Author: WoYiGui
In the existing XSS attacks, the general purpose is to steal important user information such as cookies and implement features such as worm transmission, but it is not used for more destructive attacks.
This idea originated from 139 mail worm, but only realized self-propagation in the computer network during the compilation process (which is also a common purpose of XSS .), Although it comes with an interface to send text messages to a mobile phone, the function was not complete because it was unavailable at the time. Therefore, it can only be used for diffusion propagation in computer networks. Therefore, if XSS worm is used for transmission and website applications are used to send text messages to the mobile phone (if any), the communication target can be achieved, I wanted to write an article titled "maximizing XSS attacks" to realize the transformation from a computer network attack to a mobile phone attack. Of course, in many cases, it is not like 139. The basic process is as follows:
Xss Vulnerability ---> spread in computer ----> send malicious mobile phone messages ---> malicious code is triggered after the user browses, the phone book is obtained, and operations such as Group SMS and phone pulling are hidden.
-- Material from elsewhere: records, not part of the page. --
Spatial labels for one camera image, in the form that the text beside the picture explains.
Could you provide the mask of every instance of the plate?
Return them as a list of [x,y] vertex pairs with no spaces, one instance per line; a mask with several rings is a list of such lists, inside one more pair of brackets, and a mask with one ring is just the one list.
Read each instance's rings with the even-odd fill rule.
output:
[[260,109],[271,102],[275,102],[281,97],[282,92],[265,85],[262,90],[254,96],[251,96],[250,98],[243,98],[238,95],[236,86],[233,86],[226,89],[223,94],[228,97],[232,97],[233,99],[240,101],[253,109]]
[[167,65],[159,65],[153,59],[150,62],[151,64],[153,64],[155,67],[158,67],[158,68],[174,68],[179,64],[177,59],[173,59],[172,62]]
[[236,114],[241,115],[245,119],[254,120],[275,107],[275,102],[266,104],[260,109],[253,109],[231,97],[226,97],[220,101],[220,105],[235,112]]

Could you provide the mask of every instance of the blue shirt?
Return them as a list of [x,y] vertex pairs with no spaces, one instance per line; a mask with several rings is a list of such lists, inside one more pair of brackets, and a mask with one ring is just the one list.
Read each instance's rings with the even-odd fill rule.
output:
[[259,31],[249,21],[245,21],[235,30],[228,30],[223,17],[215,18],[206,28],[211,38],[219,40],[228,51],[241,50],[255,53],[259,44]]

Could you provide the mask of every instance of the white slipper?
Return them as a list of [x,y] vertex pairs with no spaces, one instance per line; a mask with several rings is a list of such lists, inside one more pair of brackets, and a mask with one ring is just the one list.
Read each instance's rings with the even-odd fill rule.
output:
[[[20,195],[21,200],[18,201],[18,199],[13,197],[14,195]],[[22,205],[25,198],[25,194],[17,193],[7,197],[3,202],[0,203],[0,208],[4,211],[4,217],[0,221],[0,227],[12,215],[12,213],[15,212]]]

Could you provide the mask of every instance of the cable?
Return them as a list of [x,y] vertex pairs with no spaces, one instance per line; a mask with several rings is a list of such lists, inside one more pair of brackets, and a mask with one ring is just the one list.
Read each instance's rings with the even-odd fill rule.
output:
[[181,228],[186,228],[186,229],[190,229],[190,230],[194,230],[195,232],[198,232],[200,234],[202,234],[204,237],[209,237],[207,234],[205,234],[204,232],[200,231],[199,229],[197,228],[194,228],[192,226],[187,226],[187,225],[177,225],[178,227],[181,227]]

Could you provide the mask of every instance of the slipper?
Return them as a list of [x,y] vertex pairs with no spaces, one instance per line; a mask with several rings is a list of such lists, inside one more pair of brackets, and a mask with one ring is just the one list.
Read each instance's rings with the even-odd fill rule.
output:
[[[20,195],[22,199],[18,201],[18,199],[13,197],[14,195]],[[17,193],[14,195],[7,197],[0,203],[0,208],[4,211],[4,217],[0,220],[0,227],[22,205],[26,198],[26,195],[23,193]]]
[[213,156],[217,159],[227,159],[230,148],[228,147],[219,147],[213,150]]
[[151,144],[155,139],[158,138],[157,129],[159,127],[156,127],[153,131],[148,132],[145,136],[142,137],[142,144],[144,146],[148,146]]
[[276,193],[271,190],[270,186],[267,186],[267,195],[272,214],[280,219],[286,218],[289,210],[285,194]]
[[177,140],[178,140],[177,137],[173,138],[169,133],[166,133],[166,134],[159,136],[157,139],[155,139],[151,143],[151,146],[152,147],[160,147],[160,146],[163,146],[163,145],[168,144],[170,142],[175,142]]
The reason for studying the wap wtai protocol document is to achieve this idea. You can call and send text messages when writing a DEMO. However, when you send a text message or call a number, you must confirm it. However, when you focus on mobile apps, there are also many vulnerabilities in this application, so you can implement some operations without your knowledge.
The above attacks only occur when computers and mobile phones are connected. On the other hand, with the popularity of multimedia homes, computer networks have been connected to wireless devices in the home. Recently, I also learned about wireless remote control of home devices. At present, domestic home electronic devices still use infrared rays to send signals. Because of the bottle diameter of the device, the distance and intensity of infrared transmission, the following implementation process is provided:
Computer -- Single-Chip Microcomputer -- Wireless Transmitting module -- wireless receiving module -- infrared transmitting -- infrared receiving -- Single-Chip Microcomputer -- Control Electric Appliance
From the wireless receiving module, the latter part is carried out on the controlled end, but this will violate the attack intention. The controlled end can only wait for the development of technology, the networking of home media has been adjusted. If a high-strength universal control signal transmitter is developed according to this process, remote control can be achieved for all household appliances in the same city. In foreign countries, there are already some high-intensity small remote control, such as: http://www.amazon.com/Logitech-Harmony-Advanced-Universal-Control/dp/B000CS1TLE
Use radio frequency (RF) and infrared (IR) wireless signals to provide robust and complete control over your home entertainment system. With a wireless range of up to 100 feet, the device sends radio instructions to a wireless receiver, and then the infrared receiver executes the instructions.
I think that with the development of technology, computer networks will eventually be integrated with wireless communication devices and domestic wireless media. At that time, computer network attacks will also combine with other network attacks. In addition, the idea in this article is not mature. It is just an assumption that some cool people may already think of it. I hope you can communicate with me. Due to recent research, it is very difficult to get involved in another industry. If we don't talk about Single-Chip Microcomputer Development, wireless protocols will certainly happen, so we have to take it easy.